* SUPPLIED DATA *
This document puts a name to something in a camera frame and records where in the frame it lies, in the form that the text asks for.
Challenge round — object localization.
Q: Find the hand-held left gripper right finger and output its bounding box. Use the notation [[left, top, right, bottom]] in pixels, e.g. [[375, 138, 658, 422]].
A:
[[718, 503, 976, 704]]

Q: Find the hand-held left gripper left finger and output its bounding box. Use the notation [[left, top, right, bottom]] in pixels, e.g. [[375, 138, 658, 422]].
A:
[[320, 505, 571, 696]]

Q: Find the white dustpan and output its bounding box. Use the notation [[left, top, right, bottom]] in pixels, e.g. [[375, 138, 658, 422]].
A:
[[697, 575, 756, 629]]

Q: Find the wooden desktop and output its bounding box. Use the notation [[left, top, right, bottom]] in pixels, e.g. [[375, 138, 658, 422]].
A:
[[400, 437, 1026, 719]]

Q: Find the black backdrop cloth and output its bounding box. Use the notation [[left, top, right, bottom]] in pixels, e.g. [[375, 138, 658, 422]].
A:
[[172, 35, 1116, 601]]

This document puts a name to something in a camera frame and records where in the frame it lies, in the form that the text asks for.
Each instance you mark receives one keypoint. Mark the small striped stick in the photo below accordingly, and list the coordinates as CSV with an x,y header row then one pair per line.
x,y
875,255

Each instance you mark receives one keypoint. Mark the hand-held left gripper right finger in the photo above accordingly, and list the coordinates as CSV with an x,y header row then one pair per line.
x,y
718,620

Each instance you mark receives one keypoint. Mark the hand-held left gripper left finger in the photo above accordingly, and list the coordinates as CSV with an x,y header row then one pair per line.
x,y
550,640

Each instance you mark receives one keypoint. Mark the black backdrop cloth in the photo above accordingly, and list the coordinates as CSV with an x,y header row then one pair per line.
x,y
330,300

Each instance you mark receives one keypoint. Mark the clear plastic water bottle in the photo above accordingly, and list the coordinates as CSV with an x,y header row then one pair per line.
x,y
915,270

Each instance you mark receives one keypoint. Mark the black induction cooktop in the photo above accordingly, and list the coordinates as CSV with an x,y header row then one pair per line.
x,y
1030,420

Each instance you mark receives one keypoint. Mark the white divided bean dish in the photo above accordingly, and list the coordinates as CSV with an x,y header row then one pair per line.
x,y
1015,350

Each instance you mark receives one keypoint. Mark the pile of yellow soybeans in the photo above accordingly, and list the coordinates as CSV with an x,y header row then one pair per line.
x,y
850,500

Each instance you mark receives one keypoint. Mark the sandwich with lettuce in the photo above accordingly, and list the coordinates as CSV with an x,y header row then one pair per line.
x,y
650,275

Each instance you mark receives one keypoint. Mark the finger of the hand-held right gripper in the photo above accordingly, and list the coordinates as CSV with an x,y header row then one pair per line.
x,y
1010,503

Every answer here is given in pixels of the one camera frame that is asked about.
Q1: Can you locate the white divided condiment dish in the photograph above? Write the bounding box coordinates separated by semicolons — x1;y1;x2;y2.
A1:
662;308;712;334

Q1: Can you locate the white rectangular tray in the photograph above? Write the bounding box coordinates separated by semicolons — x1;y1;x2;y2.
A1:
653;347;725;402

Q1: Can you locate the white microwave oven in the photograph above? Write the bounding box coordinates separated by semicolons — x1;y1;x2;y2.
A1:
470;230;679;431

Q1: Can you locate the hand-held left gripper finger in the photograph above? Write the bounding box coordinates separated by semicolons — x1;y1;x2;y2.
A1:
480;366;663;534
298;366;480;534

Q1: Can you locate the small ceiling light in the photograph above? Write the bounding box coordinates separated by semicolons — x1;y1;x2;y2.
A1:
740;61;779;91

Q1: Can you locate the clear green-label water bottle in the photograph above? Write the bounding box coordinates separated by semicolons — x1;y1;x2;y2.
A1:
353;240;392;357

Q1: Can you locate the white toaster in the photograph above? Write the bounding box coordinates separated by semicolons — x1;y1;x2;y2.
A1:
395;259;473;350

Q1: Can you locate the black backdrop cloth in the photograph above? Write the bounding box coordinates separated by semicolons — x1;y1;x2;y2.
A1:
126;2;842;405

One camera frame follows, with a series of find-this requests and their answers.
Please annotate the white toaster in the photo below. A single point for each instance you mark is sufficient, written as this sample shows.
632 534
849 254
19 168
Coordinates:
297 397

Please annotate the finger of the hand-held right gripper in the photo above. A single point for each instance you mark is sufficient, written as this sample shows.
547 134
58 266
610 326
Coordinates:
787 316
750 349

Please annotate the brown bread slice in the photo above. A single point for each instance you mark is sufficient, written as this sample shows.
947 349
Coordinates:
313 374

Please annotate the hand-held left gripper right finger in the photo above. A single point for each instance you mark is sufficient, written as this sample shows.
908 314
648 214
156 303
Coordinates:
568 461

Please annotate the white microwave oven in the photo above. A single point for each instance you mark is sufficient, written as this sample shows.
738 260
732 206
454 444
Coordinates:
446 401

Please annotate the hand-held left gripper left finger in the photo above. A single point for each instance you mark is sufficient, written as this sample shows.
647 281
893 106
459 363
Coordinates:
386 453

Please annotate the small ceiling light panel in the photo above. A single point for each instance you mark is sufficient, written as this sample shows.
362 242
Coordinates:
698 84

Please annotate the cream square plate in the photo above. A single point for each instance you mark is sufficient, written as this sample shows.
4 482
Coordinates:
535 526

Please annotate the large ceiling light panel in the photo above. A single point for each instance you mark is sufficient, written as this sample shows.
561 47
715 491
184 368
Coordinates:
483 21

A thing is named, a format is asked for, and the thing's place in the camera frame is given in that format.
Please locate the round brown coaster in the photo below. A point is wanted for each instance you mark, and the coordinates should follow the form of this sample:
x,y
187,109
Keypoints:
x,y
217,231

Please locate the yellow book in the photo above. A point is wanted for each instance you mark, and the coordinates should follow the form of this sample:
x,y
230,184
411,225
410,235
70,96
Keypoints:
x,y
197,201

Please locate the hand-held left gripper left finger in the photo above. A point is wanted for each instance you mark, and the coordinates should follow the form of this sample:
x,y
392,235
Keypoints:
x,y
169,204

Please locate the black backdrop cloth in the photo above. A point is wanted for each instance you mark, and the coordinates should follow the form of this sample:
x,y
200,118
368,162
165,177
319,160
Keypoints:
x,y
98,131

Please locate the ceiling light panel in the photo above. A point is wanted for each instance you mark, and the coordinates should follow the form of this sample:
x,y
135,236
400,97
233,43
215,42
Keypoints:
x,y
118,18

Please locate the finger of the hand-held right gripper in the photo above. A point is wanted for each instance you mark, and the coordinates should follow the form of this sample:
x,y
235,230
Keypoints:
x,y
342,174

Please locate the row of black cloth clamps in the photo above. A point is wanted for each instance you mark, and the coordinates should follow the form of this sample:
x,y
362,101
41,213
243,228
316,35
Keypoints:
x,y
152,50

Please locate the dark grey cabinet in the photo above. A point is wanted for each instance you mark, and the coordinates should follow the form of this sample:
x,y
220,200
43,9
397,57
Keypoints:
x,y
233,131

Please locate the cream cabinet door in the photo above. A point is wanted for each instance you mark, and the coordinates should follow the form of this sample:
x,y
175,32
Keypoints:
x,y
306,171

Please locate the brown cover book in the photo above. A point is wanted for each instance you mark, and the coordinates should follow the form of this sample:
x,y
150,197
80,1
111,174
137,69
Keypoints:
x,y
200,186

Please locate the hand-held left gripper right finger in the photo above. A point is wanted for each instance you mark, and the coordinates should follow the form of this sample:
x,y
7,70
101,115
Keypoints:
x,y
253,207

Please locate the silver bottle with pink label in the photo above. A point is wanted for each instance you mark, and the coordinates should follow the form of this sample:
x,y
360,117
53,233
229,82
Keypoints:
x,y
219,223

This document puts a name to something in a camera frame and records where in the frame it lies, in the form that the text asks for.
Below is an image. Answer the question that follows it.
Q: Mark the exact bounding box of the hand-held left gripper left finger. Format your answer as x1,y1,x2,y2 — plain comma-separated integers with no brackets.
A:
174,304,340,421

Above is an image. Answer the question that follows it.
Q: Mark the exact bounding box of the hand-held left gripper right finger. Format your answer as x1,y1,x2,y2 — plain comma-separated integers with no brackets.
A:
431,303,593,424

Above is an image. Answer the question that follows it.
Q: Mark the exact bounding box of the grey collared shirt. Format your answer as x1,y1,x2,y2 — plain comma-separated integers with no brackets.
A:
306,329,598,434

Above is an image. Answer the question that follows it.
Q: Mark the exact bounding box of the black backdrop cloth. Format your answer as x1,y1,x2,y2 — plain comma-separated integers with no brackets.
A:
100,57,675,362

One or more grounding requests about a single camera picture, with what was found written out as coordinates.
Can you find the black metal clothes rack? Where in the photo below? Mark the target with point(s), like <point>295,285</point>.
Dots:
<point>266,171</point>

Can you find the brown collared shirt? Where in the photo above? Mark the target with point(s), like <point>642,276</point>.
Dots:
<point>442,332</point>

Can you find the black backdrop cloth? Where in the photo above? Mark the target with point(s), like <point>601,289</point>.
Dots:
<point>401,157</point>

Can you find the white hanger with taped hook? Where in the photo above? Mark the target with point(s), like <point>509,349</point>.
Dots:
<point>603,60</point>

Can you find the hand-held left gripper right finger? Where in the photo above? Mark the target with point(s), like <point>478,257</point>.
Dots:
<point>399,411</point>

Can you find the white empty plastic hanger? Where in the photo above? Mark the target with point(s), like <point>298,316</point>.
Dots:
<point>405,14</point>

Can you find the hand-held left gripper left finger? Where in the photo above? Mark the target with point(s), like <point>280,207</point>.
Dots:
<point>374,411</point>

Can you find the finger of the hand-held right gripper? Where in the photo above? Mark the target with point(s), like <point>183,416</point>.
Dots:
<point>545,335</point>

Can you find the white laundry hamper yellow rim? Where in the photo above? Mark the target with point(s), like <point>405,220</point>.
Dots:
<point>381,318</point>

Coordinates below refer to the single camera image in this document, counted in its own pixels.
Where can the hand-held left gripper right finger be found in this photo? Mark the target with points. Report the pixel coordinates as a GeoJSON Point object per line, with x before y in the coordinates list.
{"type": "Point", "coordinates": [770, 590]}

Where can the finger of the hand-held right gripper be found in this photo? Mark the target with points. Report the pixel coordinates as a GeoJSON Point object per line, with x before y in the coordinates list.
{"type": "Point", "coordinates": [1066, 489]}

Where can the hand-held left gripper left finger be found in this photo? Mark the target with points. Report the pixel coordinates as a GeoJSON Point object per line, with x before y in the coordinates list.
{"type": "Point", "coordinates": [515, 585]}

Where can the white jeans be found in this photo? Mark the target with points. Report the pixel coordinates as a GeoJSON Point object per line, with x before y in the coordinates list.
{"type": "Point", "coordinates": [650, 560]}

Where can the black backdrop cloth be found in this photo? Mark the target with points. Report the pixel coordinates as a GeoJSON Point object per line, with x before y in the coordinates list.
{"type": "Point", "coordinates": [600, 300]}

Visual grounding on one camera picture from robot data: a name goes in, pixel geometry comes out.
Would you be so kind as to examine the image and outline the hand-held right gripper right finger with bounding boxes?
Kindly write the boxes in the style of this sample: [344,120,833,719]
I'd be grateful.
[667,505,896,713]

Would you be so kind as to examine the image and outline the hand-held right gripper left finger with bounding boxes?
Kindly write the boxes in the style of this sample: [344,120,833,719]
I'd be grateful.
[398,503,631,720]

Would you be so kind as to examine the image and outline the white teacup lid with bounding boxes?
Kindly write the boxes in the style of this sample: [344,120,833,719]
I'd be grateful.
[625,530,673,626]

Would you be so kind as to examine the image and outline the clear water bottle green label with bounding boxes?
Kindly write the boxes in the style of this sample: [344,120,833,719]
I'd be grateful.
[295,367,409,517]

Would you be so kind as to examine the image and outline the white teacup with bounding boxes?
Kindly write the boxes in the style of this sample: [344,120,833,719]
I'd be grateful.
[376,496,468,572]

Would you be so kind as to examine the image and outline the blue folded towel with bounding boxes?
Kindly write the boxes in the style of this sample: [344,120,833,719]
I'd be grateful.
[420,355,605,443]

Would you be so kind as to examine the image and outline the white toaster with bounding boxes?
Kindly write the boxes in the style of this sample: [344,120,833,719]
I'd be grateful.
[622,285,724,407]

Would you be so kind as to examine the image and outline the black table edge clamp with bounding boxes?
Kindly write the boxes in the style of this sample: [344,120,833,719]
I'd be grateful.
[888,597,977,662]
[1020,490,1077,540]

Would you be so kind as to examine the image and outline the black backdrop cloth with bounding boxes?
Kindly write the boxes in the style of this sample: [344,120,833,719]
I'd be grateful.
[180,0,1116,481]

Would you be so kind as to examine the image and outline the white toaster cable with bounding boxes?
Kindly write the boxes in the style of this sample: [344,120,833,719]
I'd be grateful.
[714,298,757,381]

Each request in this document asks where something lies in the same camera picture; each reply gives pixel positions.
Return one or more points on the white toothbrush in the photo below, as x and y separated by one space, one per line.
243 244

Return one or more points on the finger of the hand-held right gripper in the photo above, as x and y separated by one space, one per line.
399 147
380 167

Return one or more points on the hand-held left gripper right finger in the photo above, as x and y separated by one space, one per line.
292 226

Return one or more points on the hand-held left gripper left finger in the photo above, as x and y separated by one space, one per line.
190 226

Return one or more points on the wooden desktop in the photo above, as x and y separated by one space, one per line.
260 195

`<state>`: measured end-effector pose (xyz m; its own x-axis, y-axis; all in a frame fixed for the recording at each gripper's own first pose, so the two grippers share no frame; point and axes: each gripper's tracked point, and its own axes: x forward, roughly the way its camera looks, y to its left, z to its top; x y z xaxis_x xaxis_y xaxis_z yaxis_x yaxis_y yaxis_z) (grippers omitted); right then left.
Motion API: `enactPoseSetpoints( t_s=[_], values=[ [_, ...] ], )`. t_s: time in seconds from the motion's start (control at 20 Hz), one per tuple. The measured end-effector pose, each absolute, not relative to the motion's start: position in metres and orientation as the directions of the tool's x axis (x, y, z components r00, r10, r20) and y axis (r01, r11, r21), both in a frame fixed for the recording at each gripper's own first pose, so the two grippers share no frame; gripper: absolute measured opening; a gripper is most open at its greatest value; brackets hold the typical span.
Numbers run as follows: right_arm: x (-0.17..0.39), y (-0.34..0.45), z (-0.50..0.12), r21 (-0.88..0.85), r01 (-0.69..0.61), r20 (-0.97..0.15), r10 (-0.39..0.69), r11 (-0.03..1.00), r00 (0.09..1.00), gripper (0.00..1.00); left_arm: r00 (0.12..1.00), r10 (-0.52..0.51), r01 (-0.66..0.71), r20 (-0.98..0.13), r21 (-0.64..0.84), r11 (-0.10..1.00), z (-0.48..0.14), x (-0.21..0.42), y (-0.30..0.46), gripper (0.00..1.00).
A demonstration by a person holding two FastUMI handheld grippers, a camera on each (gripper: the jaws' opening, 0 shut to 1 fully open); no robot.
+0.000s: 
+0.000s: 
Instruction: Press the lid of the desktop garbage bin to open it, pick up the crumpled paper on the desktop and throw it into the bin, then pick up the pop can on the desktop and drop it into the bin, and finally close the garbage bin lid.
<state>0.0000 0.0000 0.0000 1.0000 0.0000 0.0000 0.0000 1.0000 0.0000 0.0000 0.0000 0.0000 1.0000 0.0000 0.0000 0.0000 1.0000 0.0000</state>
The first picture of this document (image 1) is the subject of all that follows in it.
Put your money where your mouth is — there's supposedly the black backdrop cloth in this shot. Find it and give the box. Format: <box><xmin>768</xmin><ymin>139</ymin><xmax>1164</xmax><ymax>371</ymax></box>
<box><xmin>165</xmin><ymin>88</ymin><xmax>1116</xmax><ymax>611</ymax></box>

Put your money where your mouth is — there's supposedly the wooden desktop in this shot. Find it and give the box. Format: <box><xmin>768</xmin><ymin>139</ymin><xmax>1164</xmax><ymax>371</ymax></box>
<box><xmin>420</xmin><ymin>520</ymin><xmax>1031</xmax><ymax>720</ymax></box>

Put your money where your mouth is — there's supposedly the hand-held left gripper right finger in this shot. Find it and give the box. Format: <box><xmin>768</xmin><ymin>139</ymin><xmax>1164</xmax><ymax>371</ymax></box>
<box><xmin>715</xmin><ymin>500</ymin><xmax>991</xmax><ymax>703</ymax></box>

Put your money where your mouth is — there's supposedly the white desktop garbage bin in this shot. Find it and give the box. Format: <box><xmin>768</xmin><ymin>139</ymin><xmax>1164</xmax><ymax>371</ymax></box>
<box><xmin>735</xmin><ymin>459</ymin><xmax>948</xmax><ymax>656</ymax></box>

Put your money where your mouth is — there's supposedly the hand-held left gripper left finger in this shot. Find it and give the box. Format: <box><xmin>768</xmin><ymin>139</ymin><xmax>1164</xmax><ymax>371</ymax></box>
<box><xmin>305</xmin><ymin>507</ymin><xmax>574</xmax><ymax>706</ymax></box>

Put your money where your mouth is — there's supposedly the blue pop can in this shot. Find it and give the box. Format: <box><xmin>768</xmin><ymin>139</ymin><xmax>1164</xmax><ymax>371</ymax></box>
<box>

* WHAT THE TASK ASKS *
Check each line of the entries for the string "integers". Copy the lines that have it.

* RESPONSE FOR THIS EXERCISE *
Q: Mark the exact bounding box of the hand-held left gripper left finger. Format your answer as x1,y1,x2,y2 — plain comma-separated integers with no brackets.
Q: Mark the exact bounding box of the hand-held left gripper right finger. Format your answer as x1,y1,x2,y2 — plain comma-separated integers with no brackets.
Q: Mark the exact bounding box of the grey collared shirt. Format your answer as x1,y1,x2,y2 — plain comma-separated integers with no brackets.
Q: Mark the exact bounding box of the black backdrop cloth. Format your answer as x1,y1,x2,y2 — plain comma-separated integers with no brackets.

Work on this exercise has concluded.